Not only have Taiwan, Korea and China publicly begun to muse about such plans, but the Japanese are said to have a prime ministerial task force hard at work on the potentials and pitfalls were they to follow suit with some part of their $900 bln cashpile. Only this week, the Russians became the latest to announce similar intentions - their plan being distinguished mainly by virtue of being furbished with an actual starting date for implementation, namely 1st February next year.

Thus, with all four of the world's four largest owners of surplus currencies (preponderantly denominated in USD) rethinking their utilization, we have before us the following, tantalizing prospect.

Firstly, such of this $3 trillion mountain as is redeployed will presumably shift one cadre of important marginal buyers of financial assets into acting so as to help stabilize the inordinately low risk spreads which currently prevail. Ironically, such funds will probably come to cultivate a penchant for 'alternative' investments, thus providing a hitherto untapped source of leverage by buying into hedge funds, derivatives, and private equity (as has, in fact, already been announced vis-à-vis the Blackstone group).

Secondly, the managers of the new funds will certainly seek out direct participation in 'growth stories' and so may help to underpin the tentative steps already underway which are aimed at delivering more of the thrifty Asians' and other emergent nations' financial capital directly into the tender-cars of their own, regional locomotives, instead of washing though commission-hungry Western intermediaries whose sense of priorities cannot fail to be misaligned with those who ultimately underwrite them.

Thirdly, resource-hungry nations will presumably seek out more of the requisite resources or - at the very least - they will look to acquire meaningful equity participations in the producers and processors of such resources, as also in their equippers and service-suppliers.

After all, if, say, a China can help finance an expansion of output of, say, base metals - all to the good.

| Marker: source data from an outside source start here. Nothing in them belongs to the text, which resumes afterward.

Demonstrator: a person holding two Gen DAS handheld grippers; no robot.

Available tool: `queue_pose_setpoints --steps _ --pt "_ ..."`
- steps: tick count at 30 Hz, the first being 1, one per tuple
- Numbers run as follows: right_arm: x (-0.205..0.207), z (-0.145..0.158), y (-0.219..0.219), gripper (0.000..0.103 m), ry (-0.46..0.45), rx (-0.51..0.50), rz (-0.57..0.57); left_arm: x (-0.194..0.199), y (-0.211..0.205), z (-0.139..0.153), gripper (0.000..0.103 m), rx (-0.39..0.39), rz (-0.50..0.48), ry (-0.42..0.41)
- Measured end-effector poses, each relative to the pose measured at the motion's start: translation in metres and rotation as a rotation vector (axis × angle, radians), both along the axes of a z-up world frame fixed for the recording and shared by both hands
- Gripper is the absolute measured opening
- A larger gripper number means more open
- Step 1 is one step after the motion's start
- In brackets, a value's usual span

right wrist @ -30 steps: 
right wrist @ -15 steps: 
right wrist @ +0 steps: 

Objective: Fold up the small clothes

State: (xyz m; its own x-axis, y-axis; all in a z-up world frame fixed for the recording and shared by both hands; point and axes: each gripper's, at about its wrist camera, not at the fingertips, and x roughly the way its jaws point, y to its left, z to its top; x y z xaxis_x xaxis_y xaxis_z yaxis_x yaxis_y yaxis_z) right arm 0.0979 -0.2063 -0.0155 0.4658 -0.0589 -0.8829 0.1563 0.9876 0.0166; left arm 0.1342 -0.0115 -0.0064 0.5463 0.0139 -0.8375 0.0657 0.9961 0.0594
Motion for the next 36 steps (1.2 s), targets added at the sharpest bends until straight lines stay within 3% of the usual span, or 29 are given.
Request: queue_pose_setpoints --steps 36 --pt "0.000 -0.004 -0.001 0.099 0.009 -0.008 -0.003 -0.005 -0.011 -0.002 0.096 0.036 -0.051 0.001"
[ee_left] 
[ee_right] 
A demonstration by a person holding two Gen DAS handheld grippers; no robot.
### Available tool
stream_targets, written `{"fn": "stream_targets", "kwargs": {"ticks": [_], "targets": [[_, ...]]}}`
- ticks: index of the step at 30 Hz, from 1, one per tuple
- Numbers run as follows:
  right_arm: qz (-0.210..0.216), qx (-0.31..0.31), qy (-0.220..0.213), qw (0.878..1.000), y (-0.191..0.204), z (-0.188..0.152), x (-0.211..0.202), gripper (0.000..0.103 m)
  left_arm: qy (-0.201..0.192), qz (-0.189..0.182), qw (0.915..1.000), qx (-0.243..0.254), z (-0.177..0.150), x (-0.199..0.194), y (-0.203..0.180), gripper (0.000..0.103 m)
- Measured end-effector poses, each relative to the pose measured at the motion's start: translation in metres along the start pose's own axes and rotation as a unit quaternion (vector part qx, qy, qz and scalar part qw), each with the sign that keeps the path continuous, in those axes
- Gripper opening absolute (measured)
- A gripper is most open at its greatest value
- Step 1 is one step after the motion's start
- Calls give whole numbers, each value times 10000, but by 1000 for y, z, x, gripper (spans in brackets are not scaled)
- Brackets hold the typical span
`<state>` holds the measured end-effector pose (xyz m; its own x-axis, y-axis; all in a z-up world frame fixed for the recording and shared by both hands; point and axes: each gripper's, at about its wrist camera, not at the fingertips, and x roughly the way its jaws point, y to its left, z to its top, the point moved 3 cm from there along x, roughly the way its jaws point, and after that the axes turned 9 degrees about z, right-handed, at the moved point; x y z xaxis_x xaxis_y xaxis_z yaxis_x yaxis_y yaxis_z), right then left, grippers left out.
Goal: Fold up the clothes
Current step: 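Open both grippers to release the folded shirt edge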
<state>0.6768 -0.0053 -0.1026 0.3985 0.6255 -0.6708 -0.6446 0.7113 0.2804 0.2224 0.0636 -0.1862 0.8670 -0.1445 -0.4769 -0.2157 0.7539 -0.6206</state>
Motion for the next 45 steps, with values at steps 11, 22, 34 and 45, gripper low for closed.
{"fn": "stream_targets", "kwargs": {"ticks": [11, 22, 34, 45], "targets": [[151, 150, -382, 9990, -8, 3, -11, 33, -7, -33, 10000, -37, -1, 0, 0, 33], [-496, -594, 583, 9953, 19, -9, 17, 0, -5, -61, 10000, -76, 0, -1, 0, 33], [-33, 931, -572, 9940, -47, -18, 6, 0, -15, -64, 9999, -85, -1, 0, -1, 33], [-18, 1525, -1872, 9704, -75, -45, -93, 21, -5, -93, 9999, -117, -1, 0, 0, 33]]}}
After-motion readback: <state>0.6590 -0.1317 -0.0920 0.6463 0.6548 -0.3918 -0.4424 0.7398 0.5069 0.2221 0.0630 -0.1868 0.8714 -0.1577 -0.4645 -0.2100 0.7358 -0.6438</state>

If such a task turns out to be beyond physical accomplishment - well, at least the rising share price of the miners will provide some sort of offset to the higher import bill to be expected.

Fourthly, by spending more money either on goods or on the co-ownership of productive assets abroad - rather than unimaginatively financing the warfare-welfare states of, and abetting blind real-estate speculation in, the debtor nations, as at present - the process of 'rebalancing' away from an inordinate reliance on Anglo-Saxon overconsumption and financial prestidigitation would be greatly facilitated. In return, the enhanced inward flow of products would mitigate some of the worse impediments to further progress being felt at present in several of the surplus nations.

Moreover, given the possibility that the American house-owning sector might soon be forced to curtail its recent, debt-fuelled over-indulgence, the emergence of such an external source of both capital and sales revenues for viable businesses, there and elsewhere, would be a welcome offset to any temporary diminution of spending which resulted.

Indeed, one could almost imagine a virtuous circle whereby a one-off devaluation of the offending currency was underpinned by a thoroughly salutary reduction in consumptive borrowing (assuming the inflationists at the central bank and the New Dealers in federal government can each resist the urge to interfere too much). This would lead to an overdue re-emphasis on export markets, added value endeavour, and employment income as the mainstay of spending power - and so provide a welcome contrast to the unmatched imports, inflationary finance, and individual improvidence which pose such a profound threat to our general prosperity today.

If, along the way, real resources were to regain an advantage over financial fictions - if more money was then made mining molybdenum than manoeuvring over a merger; if Canadian oil sands performed better than credit default swaps, if manufacturers of hedge cutters earned more than managers of hedge funds - who would we be to argue?